How to complete this task: If a line contains "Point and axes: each", it is the last one to write out; begin with the first line of the records and copy each exactly.

-------- Records provided --------

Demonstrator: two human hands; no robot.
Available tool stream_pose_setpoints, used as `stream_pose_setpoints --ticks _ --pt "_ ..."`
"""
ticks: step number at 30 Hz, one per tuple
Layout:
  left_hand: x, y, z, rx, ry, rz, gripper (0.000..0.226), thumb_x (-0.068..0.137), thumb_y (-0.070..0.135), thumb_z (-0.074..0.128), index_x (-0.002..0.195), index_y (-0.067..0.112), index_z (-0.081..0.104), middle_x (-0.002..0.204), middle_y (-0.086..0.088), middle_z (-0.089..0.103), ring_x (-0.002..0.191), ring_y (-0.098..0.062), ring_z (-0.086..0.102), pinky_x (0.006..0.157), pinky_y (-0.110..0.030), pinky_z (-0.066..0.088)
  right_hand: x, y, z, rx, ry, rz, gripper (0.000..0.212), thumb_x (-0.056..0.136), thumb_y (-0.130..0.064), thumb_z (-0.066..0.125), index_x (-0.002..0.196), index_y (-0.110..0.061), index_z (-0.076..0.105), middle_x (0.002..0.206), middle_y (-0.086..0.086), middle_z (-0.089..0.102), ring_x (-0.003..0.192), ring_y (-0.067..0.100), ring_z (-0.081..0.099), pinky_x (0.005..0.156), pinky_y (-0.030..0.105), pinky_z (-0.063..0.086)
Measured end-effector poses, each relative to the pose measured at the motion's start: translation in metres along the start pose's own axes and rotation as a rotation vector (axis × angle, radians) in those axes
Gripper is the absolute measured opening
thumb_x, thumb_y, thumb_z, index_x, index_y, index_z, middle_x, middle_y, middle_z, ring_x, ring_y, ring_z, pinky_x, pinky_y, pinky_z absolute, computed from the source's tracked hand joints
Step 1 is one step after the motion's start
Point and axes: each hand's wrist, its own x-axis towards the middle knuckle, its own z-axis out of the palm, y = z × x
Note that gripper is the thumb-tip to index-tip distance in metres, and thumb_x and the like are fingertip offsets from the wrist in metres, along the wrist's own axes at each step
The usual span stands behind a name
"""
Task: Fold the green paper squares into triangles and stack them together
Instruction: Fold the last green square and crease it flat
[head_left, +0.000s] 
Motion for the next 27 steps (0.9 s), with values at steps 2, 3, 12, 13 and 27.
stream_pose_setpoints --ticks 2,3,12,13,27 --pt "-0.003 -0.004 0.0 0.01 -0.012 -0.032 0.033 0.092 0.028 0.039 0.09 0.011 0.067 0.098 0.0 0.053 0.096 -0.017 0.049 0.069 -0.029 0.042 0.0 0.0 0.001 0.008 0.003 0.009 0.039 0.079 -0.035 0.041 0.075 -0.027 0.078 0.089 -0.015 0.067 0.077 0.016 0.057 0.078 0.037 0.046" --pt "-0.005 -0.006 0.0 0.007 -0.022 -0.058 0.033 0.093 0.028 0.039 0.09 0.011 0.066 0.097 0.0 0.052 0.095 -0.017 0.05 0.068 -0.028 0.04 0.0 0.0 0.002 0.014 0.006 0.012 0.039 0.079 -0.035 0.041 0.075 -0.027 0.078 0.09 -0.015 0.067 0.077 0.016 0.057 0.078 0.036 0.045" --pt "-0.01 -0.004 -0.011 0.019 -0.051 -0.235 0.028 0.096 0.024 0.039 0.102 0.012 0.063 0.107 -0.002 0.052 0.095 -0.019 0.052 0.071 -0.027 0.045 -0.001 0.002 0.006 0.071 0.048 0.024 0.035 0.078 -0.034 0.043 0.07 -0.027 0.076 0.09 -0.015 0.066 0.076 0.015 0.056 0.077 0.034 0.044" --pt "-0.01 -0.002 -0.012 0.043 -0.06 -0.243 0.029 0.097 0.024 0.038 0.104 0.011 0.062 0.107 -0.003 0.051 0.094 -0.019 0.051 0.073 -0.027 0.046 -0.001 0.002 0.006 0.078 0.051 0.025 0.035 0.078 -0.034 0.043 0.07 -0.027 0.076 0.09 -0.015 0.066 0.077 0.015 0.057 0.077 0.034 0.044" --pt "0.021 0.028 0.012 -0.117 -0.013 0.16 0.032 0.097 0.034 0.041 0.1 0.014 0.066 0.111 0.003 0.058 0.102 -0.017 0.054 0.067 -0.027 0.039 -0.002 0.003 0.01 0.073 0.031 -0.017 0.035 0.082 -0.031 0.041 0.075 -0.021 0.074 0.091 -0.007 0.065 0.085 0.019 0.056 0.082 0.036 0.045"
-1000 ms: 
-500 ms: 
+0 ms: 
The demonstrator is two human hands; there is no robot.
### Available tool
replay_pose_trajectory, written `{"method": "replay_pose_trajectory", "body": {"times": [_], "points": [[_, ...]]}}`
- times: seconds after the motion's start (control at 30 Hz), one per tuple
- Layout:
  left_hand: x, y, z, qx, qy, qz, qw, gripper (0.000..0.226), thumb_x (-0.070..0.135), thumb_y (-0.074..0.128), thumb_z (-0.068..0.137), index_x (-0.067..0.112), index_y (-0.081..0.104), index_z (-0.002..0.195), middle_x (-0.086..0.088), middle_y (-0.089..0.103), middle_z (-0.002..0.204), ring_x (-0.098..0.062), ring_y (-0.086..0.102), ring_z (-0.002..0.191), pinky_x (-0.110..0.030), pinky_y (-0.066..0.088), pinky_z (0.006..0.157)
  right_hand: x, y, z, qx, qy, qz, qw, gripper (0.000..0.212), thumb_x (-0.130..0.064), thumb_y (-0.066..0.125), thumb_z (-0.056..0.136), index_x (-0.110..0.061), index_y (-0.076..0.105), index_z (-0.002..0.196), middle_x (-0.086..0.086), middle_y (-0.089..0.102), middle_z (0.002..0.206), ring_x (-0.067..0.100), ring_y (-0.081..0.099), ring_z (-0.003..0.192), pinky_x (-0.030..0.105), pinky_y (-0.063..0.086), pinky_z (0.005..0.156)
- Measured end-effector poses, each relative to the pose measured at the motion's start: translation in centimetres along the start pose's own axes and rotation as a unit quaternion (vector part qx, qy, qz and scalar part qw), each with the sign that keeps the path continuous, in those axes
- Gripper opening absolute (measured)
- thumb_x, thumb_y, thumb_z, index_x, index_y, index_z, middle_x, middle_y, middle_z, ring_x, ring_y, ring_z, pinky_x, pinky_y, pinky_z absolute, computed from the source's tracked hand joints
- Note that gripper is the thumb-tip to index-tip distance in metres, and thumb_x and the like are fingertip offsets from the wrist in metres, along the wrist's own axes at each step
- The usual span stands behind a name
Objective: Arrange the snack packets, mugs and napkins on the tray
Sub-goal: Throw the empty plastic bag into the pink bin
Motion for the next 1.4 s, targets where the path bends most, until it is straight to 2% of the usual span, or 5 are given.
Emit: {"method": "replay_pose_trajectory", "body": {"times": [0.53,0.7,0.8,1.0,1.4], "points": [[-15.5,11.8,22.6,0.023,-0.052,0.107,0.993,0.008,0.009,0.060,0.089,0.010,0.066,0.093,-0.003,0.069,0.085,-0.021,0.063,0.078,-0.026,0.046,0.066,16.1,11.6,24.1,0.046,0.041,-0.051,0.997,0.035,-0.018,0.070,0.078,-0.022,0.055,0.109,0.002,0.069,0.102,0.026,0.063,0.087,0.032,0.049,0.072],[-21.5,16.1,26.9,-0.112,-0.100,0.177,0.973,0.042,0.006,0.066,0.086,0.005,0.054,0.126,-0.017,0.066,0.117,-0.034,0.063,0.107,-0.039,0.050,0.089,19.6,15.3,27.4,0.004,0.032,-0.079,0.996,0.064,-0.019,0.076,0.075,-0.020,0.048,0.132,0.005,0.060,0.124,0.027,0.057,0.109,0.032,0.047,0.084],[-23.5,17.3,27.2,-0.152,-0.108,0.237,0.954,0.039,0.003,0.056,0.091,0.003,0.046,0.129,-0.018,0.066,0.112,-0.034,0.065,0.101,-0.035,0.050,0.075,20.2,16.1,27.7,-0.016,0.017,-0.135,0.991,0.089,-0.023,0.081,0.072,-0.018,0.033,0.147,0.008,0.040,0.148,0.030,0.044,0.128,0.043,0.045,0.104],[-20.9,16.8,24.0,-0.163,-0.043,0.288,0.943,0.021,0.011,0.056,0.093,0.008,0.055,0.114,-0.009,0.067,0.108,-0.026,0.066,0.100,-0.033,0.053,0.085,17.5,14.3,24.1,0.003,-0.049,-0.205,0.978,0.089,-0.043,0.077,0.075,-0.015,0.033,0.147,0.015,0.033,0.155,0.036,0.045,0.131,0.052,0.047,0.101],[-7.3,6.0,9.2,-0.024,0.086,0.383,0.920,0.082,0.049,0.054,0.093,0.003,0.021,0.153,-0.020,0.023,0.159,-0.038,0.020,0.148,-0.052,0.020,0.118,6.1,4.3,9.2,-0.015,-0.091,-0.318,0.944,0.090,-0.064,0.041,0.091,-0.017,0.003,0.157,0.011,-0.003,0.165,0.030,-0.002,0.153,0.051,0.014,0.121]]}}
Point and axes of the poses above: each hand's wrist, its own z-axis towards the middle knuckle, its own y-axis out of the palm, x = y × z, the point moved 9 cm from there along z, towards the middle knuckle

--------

Answer area:
Demonstrator: two human hands; no robot.
Available tool stream_pose_setpoints, used as `stream_pose_setpoints --ticks _ --pt "_ ..."`
"""
ticks: step number at 30 Hz, one per tuple
Layout:
  left_hand: x, y, z, rx, ry, rz, gripper (0.000..0.226), thumb_x (-0.068..0.137), thumb_y (-0.070..0.135), thumb_z (-0.074..0.128), index_x (-0.002..0.195), index_y (-0.067..0.112), index_z (-0.081..0.104), middle_x (-0.002..0.204), middle_y (-0.086..0.088), middle_z (-0.089..0.103), ring_x (-0.002..0.191), ring_y (-0.098..0.062), ring_z (-0.086..0.102), pinky_x (0.006..0.157), pinky_y (-0.110..0.030), pinky_z (-0.066..0.088)
  right_hand: x, y, z, rx, ry, rz, gripper (0.000..0.212), thumb_x (-0.056..0.136), thumb_y (-0.130..0.064), thumb_z (-0.066..0.125), index_x (-0.002..0.196), index_y (-0.110..0.061), index_z (-0.076..0.105), middle_x (0.002..0.206), middle_y (-0.086..0.086), middle_z (-0.089..0.102), ring_x (-0.003..0.192), ring_y (-0.067..0.100), ring_z (-0.081..0.099), pinky_x (0.005..0.156), pinky_y (-0.030..0.105), pinky_z (-0.063..0.086)
Measured end-effector poses, each relative to the pose measured at the motion's start: translation in metres along the start pose's own axes and rotation as a rotation vector (axis × angle, radians) in those axes
Gripper is the absolute measured opening
thumb_x, thumb_y, thumb_z, index_x, index_y, index_z, middle_x, middle_y, middle_z, ring_x, ring_y, ring_z, pinky_x, pinky_y, pinky_z absolute, computed from the source's tracked hand joints
Step 1 is one step after the motion's start
Point and axes: each hand's wrist, its own x-axis towards the middle knuckle, its own z-axis out of the palm, y = z × x

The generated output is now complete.